Космический хищник (Путевые записки эстет-энтомолога)
Шрифт:
2. Млечник обладает чрезвычайно развитым чувством самосохранения. Находясь в недоступном для нас л-мерном пространстве, он постоянно контролирует наши коммуникационные сети и извлекает из них всю информацию о себе. Иначе никак не объяснишь случаев избирательного нападения млечника на некоторых авторов гипотез о его функциональных особенностях, происшедших с учеными на планетах, где раньше появления Papilio galaktikos не наблюдалось.
3. Млечник все же недостаточно умен, что, вероятно, связано с его паразитической сущностью, не позволяющей мыслить
На этих предположениях я и построил свой план ловли Papilio galaktikos. И еще — на изобретенной недавно сетке интактильной психозащиты мозга, стоящей баснословную сумму, сравнимую со стоимостью боевого галактического крейсера. И еще — на уникальной психике пиренитов, которые предпочтут мгновенное самоубийство интеллекта медленному поглощению своего сознания хищным психофагом. И еще — на субсидии гипермиллиардера Геориди, поскольку ни одна из государственных структур не смогла бы не только выделить астрономическую сумму на финансирование экспедиции, но и обеспечить полную тайну ее подготовки и проведения. Впрочем, меценатов бы тоже не нашлось, если бы единственный сын Геориди, наследник гигантского состояния, три года назад не скончался в угаре катастрофического нервного истощения.

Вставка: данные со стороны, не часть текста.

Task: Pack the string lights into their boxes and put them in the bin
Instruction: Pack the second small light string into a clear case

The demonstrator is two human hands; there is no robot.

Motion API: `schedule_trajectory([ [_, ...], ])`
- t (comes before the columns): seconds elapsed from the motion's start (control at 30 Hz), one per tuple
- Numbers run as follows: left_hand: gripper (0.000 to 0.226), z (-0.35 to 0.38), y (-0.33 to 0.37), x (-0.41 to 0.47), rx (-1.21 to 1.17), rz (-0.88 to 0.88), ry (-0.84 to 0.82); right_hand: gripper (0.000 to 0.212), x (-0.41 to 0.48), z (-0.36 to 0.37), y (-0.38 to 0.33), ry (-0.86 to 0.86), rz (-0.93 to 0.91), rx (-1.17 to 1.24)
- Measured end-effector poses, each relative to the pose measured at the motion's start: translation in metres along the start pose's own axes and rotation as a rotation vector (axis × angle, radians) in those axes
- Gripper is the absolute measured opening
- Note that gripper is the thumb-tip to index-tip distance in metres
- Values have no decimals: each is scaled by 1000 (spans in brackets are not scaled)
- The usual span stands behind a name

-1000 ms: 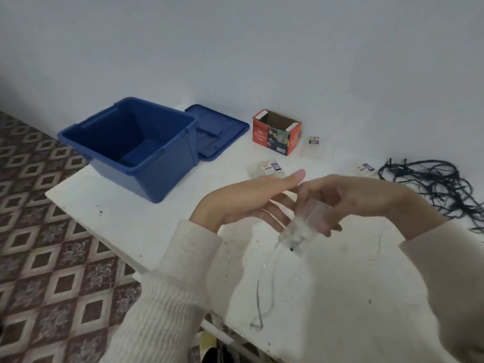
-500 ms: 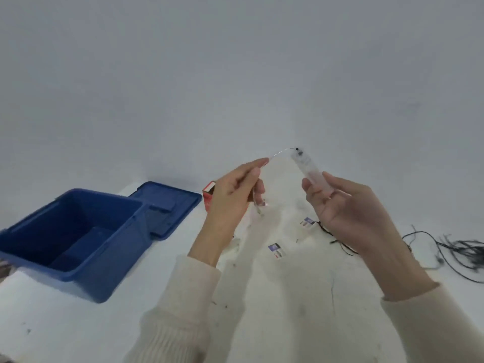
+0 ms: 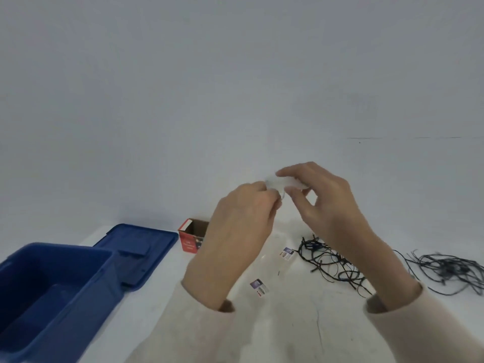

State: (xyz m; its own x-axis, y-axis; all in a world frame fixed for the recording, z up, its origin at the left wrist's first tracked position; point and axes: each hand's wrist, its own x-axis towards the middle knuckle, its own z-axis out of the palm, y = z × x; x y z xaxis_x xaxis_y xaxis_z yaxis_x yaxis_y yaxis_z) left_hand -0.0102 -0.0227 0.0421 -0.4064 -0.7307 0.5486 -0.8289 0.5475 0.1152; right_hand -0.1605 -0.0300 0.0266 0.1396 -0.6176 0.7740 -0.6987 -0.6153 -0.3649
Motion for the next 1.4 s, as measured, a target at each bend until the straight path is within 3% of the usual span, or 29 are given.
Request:
schedule_trajectory([
  [0.1,20,-13,-12,10,-95,98,-3,23,8,-16,2,-293,264,202],
  [0.2,7,-13,-23,16,-579,11,-28,21,11,-29,10,-466,527,737],
  [0.3,10,-4,-26,16,-1005,-117,-16,26,7,-29,16,-426,638,1171],
  [0.43,20,18,-20,9,-1238,-331,-27,36,4,-20,8,-201,741,1489],
  [0.63,34,33,-1,-6,-1450,-439,-120,24,3,-9,4,27,741,1438],
  [0.87,31,35,14,-17,-1401,-485,-161,24,6,-13,5,138,714,1367],
  [1.03,20,31,14,-23,-1291,-499,-176,19,3,-19,10,155,637,1057],
  [1.17,21,30,11,-26,-1229,-497,-178,21,2,-23,9,226,609,1155],
  [1.4,21,33,5,-28,-1194,-554,-160,19,0,-23,12,317,596,1082],
])
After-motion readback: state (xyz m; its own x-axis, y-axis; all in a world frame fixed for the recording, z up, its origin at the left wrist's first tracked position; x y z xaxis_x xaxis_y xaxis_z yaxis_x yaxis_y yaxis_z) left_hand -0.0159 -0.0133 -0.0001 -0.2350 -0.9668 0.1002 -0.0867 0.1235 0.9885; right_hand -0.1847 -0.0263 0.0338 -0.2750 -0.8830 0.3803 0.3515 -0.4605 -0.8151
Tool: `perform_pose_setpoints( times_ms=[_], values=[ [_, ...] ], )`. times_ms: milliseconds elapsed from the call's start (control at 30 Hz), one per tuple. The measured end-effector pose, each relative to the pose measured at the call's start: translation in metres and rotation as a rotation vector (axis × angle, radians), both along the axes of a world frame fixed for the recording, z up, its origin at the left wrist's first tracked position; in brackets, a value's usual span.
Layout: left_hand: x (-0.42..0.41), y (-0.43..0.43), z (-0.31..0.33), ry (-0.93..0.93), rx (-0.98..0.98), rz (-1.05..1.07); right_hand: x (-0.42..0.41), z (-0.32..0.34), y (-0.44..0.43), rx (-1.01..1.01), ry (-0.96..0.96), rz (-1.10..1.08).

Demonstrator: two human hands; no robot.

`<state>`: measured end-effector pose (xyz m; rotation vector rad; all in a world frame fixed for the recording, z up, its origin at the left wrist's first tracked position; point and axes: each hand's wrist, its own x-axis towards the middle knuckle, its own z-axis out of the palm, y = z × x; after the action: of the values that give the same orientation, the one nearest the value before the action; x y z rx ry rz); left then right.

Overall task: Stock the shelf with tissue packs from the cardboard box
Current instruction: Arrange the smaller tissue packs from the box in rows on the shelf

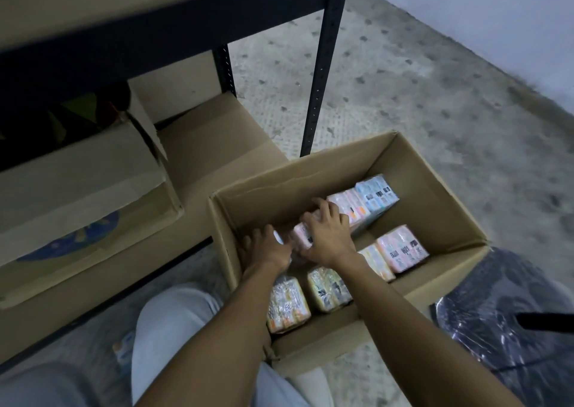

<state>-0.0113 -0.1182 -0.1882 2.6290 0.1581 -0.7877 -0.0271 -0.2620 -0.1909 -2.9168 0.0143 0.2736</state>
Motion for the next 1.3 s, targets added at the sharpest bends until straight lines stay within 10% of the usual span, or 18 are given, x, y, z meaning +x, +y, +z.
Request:
perform_pose_setpoints(
  times_ms=[700,1300],
  values=[
    [-0.008,0.011,0.074,-0.217,-0.163,0.006,-0.012,0.064,-0.006,0.111,-0.008,-0.11],
    [-0.047,0.06,0.249,-0.686,-0.383,-0.009,-0.066,0.236,0.002,0.276,-0.543,-0.159]
  ],
)
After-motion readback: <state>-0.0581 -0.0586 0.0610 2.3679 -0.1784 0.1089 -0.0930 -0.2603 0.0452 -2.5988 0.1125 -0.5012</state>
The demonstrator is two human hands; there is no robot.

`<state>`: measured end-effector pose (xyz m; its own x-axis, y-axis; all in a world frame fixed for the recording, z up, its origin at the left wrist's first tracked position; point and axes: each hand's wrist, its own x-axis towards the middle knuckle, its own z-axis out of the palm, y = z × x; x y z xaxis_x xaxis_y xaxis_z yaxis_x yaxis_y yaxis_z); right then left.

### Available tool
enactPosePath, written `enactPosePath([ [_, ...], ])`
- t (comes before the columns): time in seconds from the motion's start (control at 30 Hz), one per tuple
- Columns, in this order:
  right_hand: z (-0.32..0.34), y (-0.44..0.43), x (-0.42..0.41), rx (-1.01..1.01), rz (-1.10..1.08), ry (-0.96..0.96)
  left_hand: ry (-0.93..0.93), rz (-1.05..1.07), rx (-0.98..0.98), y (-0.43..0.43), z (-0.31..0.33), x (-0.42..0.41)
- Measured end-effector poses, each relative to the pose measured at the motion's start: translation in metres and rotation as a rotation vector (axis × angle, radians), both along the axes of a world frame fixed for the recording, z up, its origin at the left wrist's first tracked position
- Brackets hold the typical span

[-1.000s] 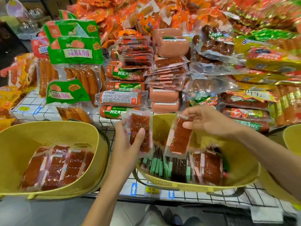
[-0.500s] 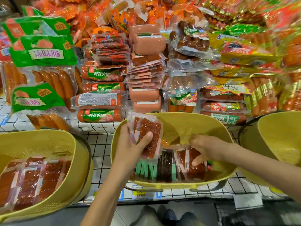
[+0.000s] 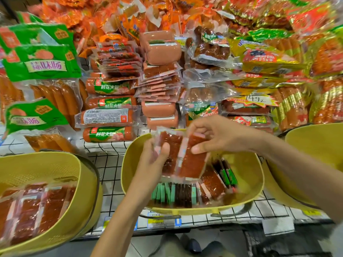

Пока все шло по моему плану. Зная, что млечник не покинет тела Тхэна среди дня — его энергетическая структура не переносила потока фотонов, — я спокойно занялся своими делами. Свернул с глаз долой палатку, чтобы не вводила меня в искушение, а вместо нее поставил тент. Затем, решив все-таки установить последнюю гильзу пространственной свертки, вскинул на плечо рюкзак и предложил Тхэну сопровождать меня.
К моему удивлению, он отказался. Точнее, никак не отреагировал на мои слова, продолжая неподвижно сидеть на земле. Боясь оставить его вне поля зрения, я решил, что ничего страшного не произойдет, если вкопаю последнюю гильзу неподалеку от лагеря. Правда, тогда при включении ловушки вокруг лагеря могла образоваться искаженная сфера свернутого пространства с несколько измененными физическими параметрами, но я надеялся, что степень искажения из-за одной неправильно установленной гильзы будет несущественной.
Я начал копать яму на берегу метрах в тридцати от лагеря, и тут Тхэн впервые после припадка проявил интерес к моему занятию. Он встал с земли, проковылял ко мне, нагнулся к рюкзаку и, вынув оттуда гильзу, долго ее рассматривал. А когда я установил гильзу и ввернул в нее активатор, протянул руку к мигающему огоньку.
— А вот это — не трогать! — приказал я и направил на Тхэна парализатор.
Тхэн посмотрел на меня долгим неподвижным взглядом, а затем, повинуясь, вернулся в лагерь и вновь уселся на землю.
Полдня я, тщательно и не торопясь, упаковывал экспедиционное снаряжение в тюки. Аккуратность и скрупулезность — одни из основных черт моего характера. Кроме того, неспешная работа отвлекала и успокаивала возбужденную нервную систему. Я чувствовал, что сегодня вечером все должно решиться. Или — или. Или я поймаю млечника, или…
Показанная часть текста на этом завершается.